В некоторых случаях в машинописном тексте правка отсутствует, а в сборнике — текст выпущен или изменен, что говорит о правке, проведенной в корректуре. Так в сборнике отсутствовала фраза, бывшая в машинописи: ‘Раз когда мать думала…’ (до конца, стр. 657), не был также воспроизведен в сборнике бывший в машинописи текст, начиная словами: ‘Вор он, конечно…’, кончая: ‘Все воруют’ (стр. 678), в машинописи: ‘А так можешь?’ — в сборнике: ‘А так можете?’ (стр. 655) и т. д.
В машинописи отражено неправильное прочтение текста в автографе. Так, в автографе было: ‘гимназист, пригнувшись, впился’ (стр. 655), в машинописи: ‘гимназист (пропуск) впился’, вместо пропущенного слова Пятницким вписано: ‘испуганными глазами’ в сборнике: ‘гимназист испуганными глазами впился’. В автографе: ‘Вдруг Петя…’ (стр. 661) — в машинописи и сборнике: ‘Вот Петя’, и т. д.
В настоящем томе текст печатается по машинописи (Архив А. М. Горького) с исправлениями по сохранившейся части автографа отрывка первого.

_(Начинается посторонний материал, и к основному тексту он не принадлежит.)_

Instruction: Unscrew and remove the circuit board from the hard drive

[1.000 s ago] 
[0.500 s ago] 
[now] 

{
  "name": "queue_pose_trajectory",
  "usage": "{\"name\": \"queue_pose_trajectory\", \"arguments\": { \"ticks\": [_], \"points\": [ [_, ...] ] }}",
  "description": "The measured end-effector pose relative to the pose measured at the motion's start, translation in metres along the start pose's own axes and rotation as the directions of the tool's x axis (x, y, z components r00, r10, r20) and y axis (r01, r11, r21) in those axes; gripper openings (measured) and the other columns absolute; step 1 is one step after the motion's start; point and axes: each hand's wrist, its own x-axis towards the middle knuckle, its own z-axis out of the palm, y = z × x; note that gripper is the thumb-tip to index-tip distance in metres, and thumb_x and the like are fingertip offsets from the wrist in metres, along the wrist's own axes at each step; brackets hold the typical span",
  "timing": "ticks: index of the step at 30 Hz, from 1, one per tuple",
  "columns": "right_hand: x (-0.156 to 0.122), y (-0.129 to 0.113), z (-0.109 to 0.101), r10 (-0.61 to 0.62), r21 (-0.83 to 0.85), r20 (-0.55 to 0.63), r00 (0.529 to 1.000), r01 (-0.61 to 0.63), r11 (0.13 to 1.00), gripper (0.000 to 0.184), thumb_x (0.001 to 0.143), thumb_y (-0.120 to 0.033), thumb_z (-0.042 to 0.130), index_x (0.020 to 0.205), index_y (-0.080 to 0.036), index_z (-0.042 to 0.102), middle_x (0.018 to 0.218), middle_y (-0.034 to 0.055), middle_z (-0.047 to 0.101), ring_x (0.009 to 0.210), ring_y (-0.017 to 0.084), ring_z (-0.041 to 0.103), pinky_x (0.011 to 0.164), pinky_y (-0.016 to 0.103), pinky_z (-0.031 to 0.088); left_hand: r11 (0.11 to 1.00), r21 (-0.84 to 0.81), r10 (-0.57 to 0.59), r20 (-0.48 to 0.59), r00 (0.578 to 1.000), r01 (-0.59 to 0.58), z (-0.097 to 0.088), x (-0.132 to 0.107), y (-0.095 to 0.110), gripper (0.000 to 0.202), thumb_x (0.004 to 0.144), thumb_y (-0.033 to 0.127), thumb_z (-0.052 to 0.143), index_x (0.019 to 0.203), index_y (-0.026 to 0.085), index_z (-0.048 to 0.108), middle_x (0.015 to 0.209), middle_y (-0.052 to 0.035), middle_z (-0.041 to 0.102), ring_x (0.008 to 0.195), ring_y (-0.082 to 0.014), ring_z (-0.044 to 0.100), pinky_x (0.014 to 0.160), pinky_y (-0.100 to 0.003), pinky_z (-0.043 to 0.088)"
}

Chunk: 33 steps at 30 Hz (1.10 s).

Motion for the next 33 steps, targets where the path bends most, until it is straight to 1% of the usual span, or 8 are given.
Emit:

Правка Пятницкого сохранена в нескольких случаях, где она необходима для сохранения связности изложения. После слов ‘камни пролетали мимо’ (стр. 656) снято продолжение незаконченной фразы: ‘хотя долго еще гимнази’, после слов: ‘на кровь’ в автографе шло: ‘и больше и было еще’ — изменено на: ‘но было еще’ (стр. 663), после слов: ‘любит мать’ — вставлено ‘когда’ (стр. 657), после слов: ‘он чувствовал ее’ шел пропуск, поэтому слово ‘ее’ заменено на ‘что’ (стр. 662), после слов ‘по поводу второго’ вставлено ‘назначили’ (стр. 676).
Стр. 676. …случай с Потемкиным.— Имеется в виду революционное восстание, происходившее 14—24 июня 1905 года на броненосце Черноморского флота ‘Князь Потемкин Таврический’.